I've just set my wrist-watches to the 'right' time (GMT according to the World Service), followed by the timer on the DVD player, and finally the timer on the VCR in the back bedroom. By wrist-watches I'm referring to my prized (but cheap) Casio digital watches, one I that regularly wear on my wrist, the other - exactly the same brand (the one without a strap because the attachment broke beyond repair) - that resides on my bedside table. The one on the bedside table gains a little. Having not reset it for some three weeks it had gained three seconds. The one I wear loses at a faster rate. Today it was out by eleven seconds. The DVD player loses even faster and needed to be adjusted by half a minute or so. The VCR gains at a phenomenal rate and was around three minutes ahead today, but then I don't always include it in the ritual re-set, out of sight being reasonably out of mind.
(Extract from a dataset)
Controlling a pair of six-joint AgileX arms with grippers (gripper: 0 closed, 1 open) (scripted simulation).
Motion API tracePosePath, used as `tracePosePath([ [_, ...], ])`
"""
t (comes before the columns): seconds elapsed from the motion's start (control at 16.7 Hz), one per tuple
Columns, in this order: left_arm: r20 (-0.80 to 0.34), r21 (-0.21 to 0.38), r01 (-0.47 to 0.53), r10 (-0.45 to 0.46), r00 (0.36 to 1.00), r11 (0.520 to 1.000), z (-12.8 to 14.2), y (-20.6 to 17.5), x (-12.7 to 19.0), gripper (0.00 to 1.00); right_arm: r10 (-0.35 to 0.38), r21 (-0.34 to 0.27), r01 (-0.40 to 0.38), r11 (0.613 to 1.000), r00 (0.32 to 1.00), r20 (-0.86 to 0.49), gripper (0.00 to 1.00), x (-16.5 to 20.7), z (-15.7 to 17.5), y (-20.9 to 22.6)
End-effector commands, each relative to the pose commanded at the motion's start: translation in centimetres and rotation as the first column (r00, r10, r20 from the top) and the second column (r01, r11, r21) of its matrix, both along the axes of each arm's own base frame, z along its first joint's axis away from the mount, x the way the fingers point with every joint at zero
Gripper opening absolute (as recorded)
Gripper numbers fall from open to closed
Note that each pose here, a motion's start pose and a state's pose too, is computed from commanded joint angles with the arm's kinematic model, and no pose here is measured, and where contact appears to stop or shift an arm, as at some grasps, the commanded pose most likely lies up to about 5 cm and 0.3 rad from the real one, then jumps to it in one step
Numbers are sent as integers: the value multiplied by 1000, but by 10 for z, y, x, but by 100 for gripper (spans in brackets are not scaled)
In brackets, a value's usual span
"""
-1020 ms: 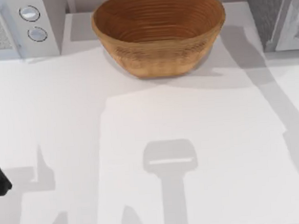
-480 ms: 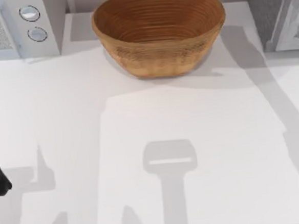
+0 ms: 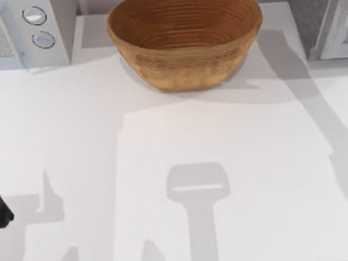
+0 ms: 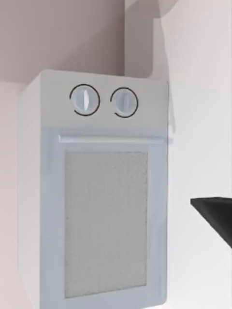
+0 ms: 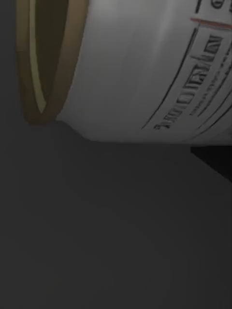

Clearly there's more than a tiny measure of the obsessive about all this. But I find it useful, and not excessive. The usefulness lies in the fact that I find it comforting to foster the illusion of having some control over the temporal flow, and being on time for the odd bits of things you're expected to be on time for keeps life running reasonably smoothly. (Notice I associate being on time with the setting of the clocks. Possibly these activities run on different processes, but they feel the same to me.) And I'd argue it's not terribly obsessive as I don't feel the need to set the clocks every day, or even every week. Indeed I'm prepared to let the VCR clock run rampant - for a little while, anyway.

However, I'm keenly aware that not all the world shares my mild obsession and there are times I envy the bit that doesn't. It could well be that a healthy portion of sanity lies in that direction. But I suppose I'm too far gone to change - until I finally, irrevocably, inevitably, become unstuck in time.

1 comment:

Trebuchet said...

Ah. This is very thought-provoking. I have an old grandfather clock at home. It is incredibly soothing to wind it up when it runs down, all the while feeling that you are doing something to set the world to rights. It's very much the opposite of what, in some other context, you would take 'winding up' to mean — and yet, it's the same thing, the creative/useful obverse, as it were.